PyPlot install on OSX

Actually notebooks can be converted to LaTeX.

Notebooks (or the REPL) are for interactive work. For large (PhD-level) programming projects I think you typically want to put together proper Julia modules and use general-purpose editors (though JupyterLab is an option) on your own computer. But that’s very different from classroom usage … if someone is setting out to do PhD-level numerical work, learning how to install software should not be the biggest hurdle.

Of course!

Yessir, I am not a young man.

My workflow is having Julia/Matlab open in a terminal window + several other windows running vi. I don’t even use the matlab desktop for anything but profiling. My students do most of their work in notebooks and see me as a relic.

The issue with publishing notebooks, which is one reason I got interested in Julia, is not that you can’t get LaTeX. It’s the postprocessing you have to do to meeting the rules for journals, book publishers, and universities. I know people who are close to figuring this out for SIAM books and python and I’m hoping to do something like that with Julia in a few years. I’ve been told by someone who’s put major effort into this that it can be a lot of work, but the tools are coming online pretty rapidly.

I’ve been more or less sold on notebooks for reproducability. I got spooked when PyPlot stopped working, but I’m planning on a notebook for my next paper.

You can always export the plain vanilla source code from the notebook (as a .jl file). Everything you can do at the REPL, you can do in a notebook (except stuff that relies on terminal interaction).

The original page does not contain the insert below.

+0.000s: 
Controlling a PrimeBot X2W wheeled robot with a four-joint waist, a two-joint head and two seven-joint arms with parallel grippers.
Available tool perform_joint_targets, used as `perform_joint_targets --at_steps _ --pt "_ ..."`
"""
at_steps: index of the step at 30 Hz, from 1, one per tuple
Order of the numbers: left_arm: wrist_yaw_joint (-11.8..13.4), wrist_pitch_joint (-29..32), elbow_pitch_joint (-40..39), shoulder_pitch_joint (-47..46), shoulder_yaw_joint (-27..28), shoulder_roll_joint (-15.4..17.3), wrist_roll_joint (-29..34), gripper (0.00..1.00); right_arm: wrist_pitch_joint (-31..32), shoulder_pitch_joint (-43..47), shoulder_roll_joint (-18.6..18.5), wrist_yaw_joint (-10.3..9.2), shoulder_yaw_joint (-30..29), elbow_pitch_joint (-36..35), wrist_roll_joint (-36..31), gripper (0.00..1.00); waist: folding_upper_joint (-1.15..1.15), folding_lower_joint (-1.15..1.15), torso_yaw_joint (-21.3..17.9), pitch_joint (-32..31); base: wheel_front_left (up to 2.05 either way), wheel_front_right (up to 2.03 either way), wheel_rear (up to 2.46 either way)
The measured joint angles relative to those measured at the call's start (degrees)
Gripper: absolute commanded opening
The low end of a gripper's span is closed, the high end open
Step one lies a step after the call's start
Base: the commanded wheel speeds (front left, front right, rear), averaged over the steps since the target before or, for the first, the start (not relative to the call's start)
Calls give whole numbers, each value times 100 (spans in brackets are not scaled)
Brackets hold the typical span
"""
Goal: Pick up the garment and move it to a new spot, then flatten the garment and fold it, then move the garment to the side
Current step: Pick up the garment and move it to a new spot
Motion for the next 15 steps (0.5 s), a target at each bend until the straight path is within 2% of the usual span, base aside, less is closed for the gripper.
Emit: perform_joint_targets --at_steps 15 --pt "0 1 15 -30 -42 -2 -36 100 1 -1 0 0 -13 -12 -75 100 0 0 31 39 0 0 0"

Using a notebook, or an editor + REPL is a matter of preference, they are mostly functionally equivalent. I am not trying to talk you into using a notebook — I use Emacs myself, simply because I find that the editing capabilities of notebook interfaces just don’t compare (as a vi user, I think you may feel the same). But it is a perfectly fine choice for some people.

1 Like

FYI, both Jupyter Notebook and Jupyter Lab come with an in-browser terminal app which can be used for simple things. You can use Vim in it (well, kind of…) although it’s not super smooth. Jupyter Lab also has REPL which can be used without notebook file attached to it (if you know qtconsole it’s very similar).